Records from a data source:
# # # # #

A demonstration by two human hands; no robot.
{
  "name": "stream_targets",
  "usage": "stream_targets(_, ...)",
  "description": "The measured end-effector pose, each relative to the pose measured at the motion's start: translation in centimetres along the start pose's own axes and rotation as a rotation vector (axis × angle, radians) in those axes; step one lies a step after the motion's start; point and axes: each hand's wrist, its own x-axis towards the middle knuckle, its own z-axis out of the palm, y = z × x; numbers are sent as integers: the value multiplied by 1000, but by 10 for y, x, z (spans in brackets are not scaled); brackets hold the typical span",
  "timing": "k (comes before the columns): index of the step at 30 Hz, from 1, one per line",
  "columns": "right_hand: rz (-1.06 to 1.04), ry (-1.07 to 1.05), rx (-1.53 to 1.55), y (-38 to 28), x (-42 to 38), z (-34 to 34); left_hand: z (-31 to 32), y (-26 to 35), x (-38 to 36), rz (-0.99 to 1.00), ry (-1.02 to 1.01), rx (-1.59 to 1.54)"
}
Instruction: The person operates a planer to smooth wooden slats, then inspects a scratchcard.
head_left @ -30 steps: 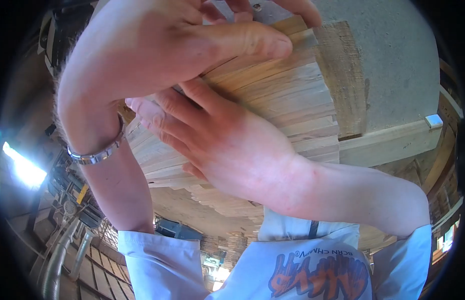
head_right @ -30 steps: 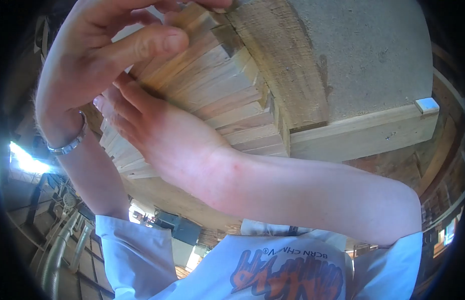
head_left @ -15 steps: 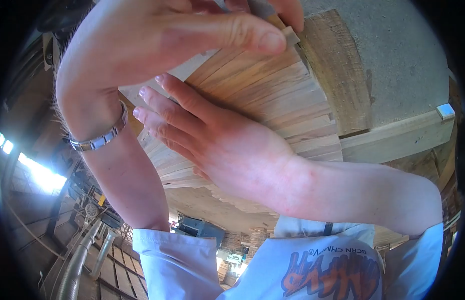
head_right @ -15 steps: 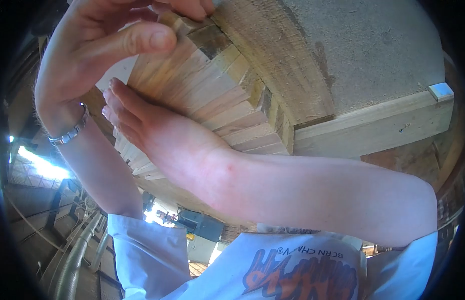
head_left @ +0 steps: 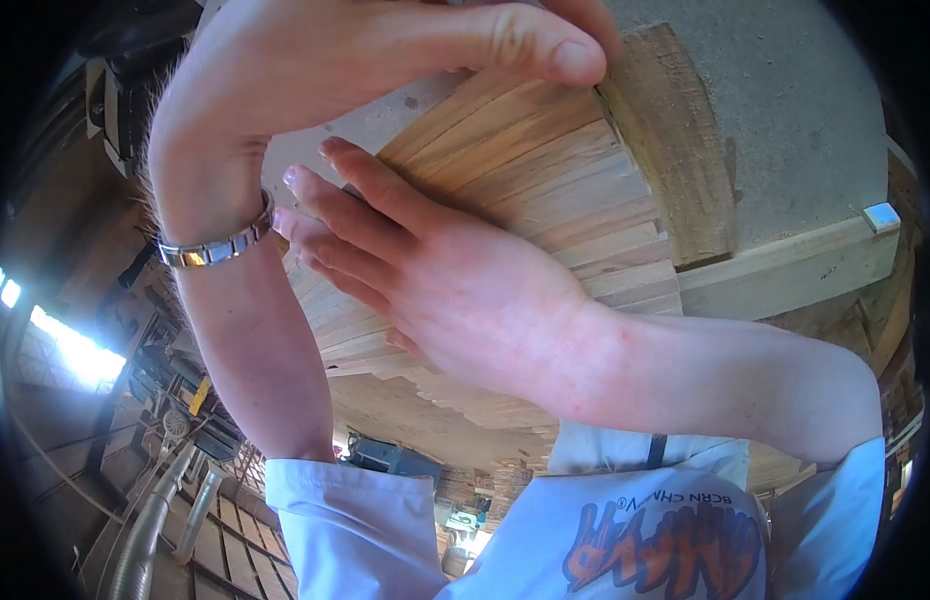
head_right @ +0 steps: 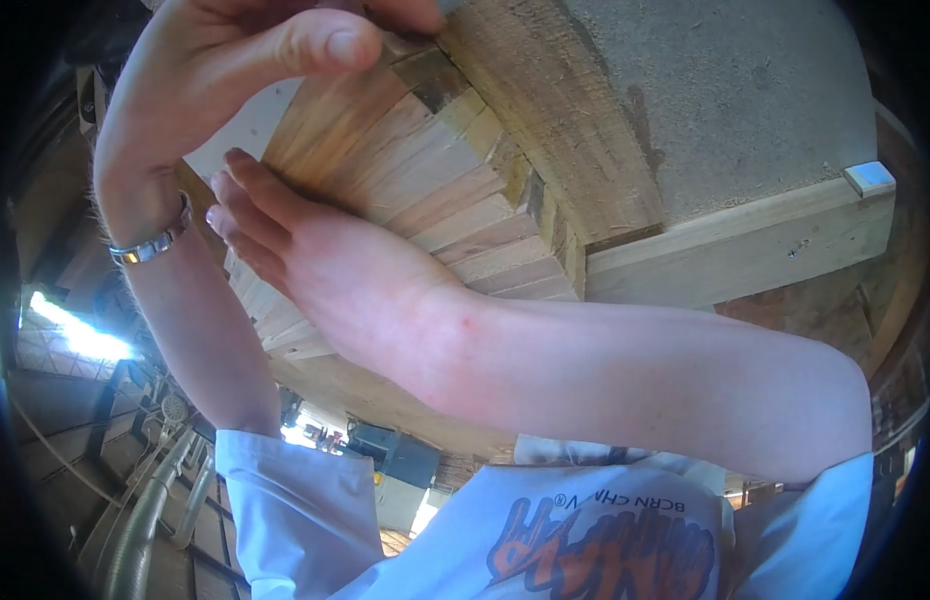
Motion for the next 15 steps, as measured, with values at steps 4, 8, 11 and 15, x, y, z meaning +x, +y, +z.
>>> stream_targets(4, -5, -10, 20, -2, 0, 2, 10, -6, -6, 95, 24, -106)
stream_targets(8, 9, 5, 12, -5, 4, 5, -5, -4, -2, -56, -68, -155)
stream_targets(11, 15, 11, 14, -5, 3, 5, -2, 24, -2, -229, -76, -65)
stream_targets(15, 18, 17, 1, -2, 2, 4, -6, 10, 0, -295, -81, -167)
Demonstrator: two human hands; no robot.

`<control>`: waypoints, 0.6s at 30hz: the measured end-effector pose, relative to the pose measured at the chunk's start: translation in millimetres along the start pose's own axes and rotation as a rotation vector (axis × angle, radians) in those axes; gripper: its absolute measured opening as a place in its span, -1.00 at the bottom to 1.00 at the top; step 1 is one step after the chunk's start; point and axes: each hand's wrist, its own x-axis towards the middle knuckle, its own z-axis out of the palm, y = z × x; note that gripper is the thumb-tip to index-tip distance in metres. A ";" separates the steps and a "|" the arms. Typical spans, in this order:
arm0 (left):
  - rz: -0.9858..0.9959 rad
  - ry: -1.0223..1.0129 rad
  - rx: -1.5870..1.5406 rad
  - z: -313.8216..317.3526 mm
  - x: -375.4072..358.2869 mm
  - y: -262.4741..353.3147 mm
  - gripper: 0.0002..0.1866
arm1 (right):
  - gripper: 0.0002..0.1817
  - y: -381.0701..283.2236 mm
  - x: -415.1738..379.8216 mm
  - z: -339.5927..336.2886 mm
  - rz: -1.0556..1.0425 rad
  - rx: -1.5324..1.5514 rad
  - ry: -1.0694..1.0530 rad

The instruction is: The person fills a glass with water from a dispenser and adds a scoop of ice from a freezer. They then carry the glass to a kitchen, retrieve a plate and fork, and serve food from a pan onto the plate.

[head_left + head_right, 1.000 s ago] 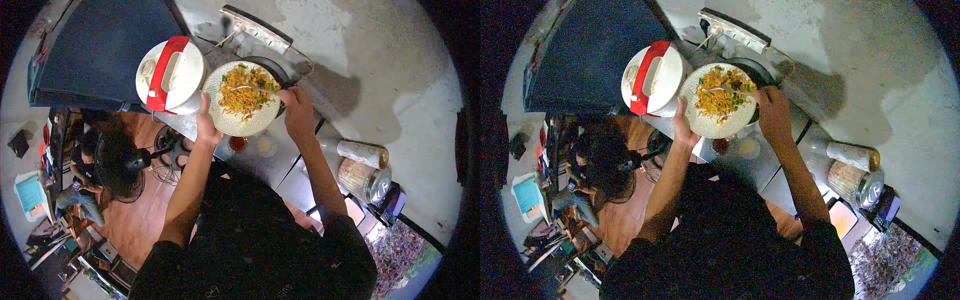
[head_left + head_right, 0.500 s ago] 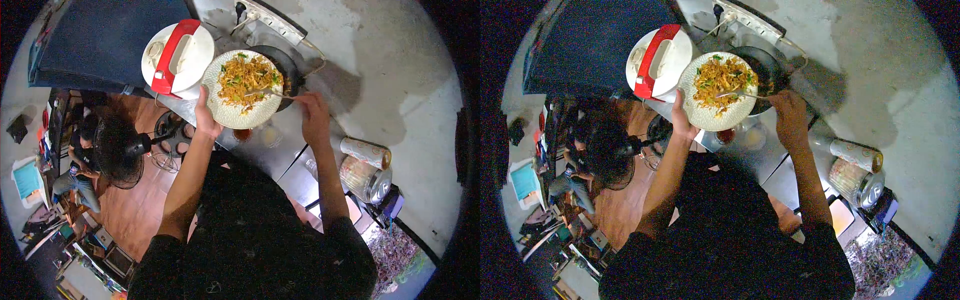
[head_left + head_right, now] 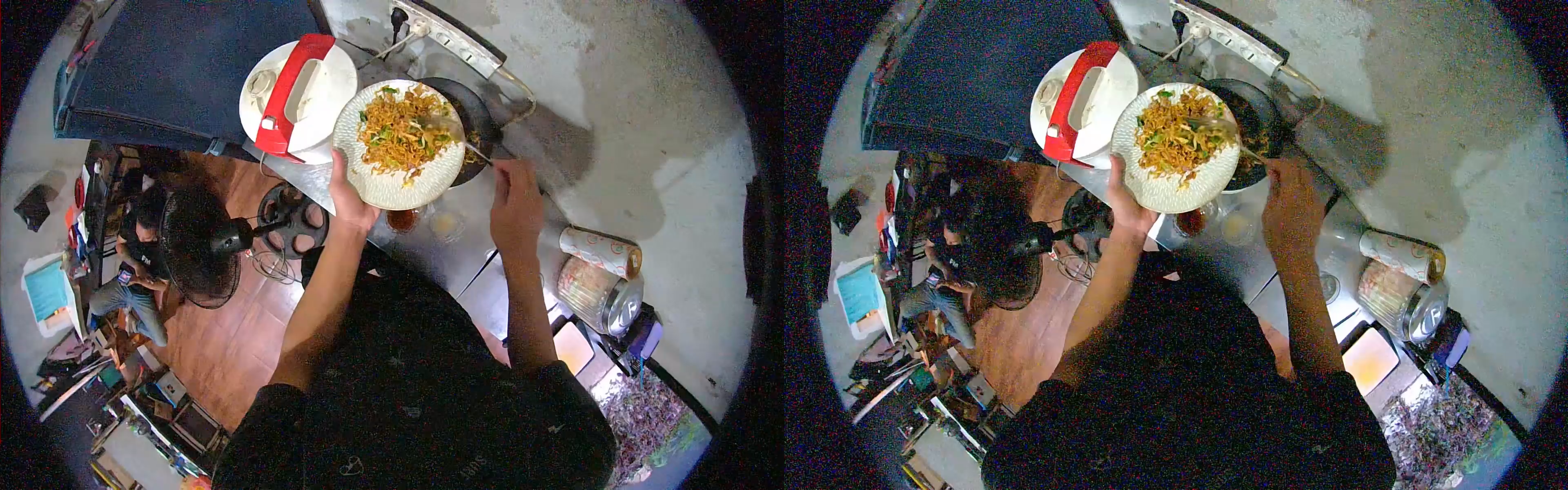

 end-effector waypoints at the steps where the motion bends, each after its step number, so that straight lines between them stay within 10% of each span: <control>1: 0.001 -0.020 -0.018 -1.8 -0.9 -0.2 -0.22 | -0.85 -3.0 0.9 -5.7 0.037 -0.005 -0.008; 18: 0.060 0.095 0.127 -33.8 -39.6 6.3 -0.22 | -0.88 -19.9 -21.2 20.4 0.003 0.186 -0.255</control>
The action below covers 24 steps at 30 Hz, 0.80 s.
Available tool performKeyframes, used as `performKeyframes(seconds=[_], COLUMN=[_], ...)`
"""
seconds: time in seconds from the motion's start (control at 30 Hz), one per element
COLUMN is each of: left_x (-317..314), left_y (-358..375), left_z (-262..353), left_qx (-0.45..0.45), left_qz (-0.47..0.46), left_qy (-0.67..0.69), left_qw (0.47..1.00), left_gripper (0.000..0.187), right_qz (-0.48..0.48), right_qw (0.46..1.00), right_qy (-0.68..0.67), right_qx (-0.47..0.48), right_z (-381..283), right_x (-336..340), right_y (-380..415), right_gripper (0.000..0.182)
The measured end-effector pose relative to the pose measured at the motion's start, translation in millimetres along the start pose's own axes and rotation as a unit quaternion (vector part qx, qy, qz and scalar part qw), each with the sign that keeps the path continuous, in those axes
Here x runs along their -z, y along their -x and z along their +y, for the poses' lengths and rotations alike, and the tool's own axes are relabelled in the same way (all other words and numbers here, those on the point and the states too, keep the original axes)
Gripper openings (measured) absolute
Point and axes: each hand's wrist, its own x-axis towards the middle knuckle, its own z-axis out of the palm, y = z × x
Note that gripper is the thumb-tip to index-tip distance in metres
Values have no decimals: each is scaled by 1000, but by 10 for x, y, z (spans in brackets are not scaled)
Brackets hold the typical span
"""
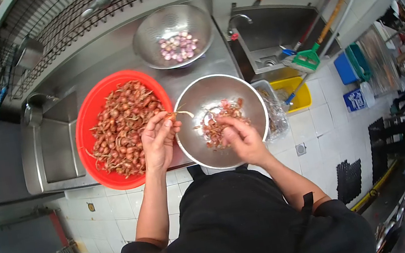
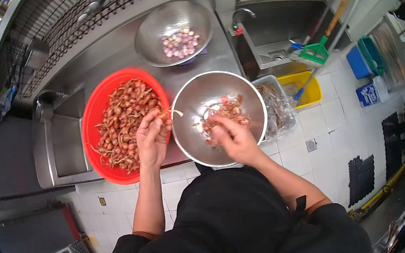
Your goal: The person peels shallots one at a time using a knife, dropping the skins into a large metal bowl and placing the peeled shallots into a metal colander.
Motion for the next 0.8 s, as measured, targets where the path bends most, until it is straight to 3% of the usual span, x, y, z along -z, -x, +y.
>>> performKeyframes(seconds=[0.1, 0.23, 0.4, 0.57, 0.63, 0.7, 0.8], left_x=[-297, -592, -725, -815, -807, -796, -768], left_y=[49, 130, 149, 179, 176, 171, 181], left_z=[-196, -308, -317, -322, -375, -375, -418], left_qx=[-11, -20, -72, -95, -200, -244, -311], left_qz=[-11, -64, -48, -50, -73, -93, -106], left_qy=[-7, -47, -149, -178, -226, -281, -361], left_qw=[1000, 997, 985, 978, 950, 923, 873], left_gripper=[26, 24, 22, 24, 26, 29, 33], right_qz=[-25, 3, 14, 82, 80, 77, 112], right_qw=[998, 999, 1000, 992, 993, 994, 987], right_qy=[-63, -51, -6, -10, -37, -64, -13], right_qx=[-7, -4, 5, 93, 73, 54, 111], right_z=[-227, -232, -357, -285, -314, -299, -254], right_x=[-74, -103, -38, -131, -122, -124, -146], right_y=[51, 27, 0, -58, -60, -69, -110], right_gripper=[38, 43, 46, 43, 41, 40, 37])
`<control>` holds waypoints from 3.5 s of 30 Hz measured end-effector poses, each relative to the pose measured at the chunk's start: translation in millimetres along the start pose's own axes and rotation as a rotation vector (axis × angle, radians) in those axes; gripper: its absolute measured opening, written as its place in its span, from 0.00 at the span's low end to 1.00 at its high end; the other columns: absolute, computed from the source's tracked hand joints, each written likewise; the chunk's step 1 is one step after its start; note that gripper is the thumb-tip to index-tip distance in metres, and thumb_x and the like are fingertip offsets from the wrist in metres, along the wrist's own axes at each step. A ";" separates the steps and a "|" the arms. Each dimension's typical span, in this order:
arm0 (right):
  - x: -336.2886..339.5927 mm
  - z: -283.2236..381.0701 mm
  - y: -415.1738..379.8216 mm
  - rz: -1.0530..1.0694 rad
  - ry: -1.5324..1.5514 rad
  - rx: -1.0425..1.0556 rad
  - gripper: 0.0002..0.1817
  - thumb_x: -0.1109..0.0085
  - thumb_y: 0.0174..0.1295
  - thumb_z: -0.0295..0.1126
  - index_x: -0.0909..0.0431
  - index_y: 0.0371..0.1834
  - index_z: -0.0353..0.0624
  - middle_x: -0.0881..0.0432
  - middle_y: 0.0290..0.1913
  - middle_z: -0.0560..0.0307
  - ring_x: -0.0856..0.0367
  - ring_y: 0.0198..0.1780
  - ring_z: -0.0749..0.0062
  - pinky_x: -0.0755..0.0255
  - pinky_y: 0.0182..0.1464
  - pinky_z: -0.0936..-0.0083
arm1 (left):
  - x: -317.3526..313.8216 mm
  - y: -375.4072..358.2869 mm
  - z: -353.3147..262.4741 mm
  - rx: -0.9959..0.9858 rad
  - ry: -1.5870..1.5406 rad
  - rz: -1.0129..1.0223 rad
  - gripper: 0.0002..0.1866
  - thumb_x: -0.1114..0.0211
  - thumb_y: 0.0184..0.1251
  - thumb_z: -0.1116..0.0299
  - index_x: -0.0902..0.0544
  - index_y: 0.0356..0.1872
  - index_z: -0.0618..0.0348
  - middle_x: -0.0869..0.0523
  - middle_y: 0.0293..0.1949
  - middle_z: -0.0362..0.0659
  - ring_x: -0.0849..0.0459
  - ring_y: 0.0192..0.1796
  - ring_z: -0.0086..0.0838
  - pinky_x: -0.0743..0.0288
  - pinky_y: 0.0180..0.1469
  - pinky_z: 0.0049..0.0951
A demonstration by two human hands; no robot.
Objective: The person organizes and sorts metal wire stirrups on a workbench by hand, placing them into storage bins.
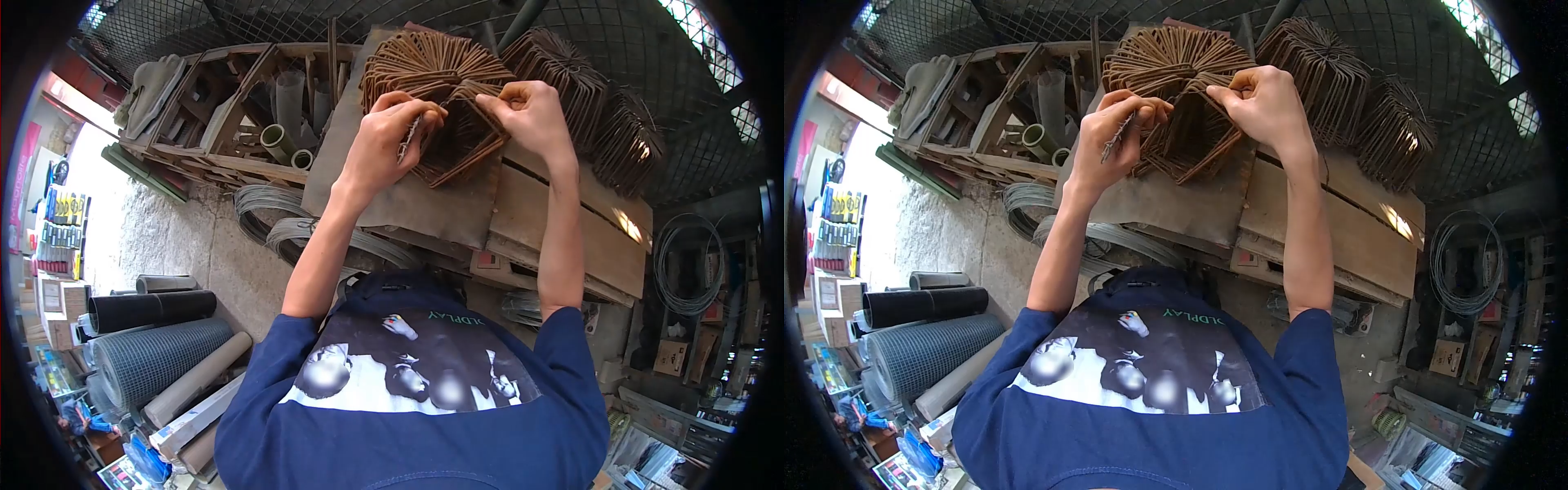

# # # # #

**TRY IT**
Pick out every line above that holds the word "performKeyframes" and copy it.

**SOLVED PROBLEM**
Available tool performKeyframes, used as `performKeyframes(seconds=[_], COLUMN=[_], ...)`
>>> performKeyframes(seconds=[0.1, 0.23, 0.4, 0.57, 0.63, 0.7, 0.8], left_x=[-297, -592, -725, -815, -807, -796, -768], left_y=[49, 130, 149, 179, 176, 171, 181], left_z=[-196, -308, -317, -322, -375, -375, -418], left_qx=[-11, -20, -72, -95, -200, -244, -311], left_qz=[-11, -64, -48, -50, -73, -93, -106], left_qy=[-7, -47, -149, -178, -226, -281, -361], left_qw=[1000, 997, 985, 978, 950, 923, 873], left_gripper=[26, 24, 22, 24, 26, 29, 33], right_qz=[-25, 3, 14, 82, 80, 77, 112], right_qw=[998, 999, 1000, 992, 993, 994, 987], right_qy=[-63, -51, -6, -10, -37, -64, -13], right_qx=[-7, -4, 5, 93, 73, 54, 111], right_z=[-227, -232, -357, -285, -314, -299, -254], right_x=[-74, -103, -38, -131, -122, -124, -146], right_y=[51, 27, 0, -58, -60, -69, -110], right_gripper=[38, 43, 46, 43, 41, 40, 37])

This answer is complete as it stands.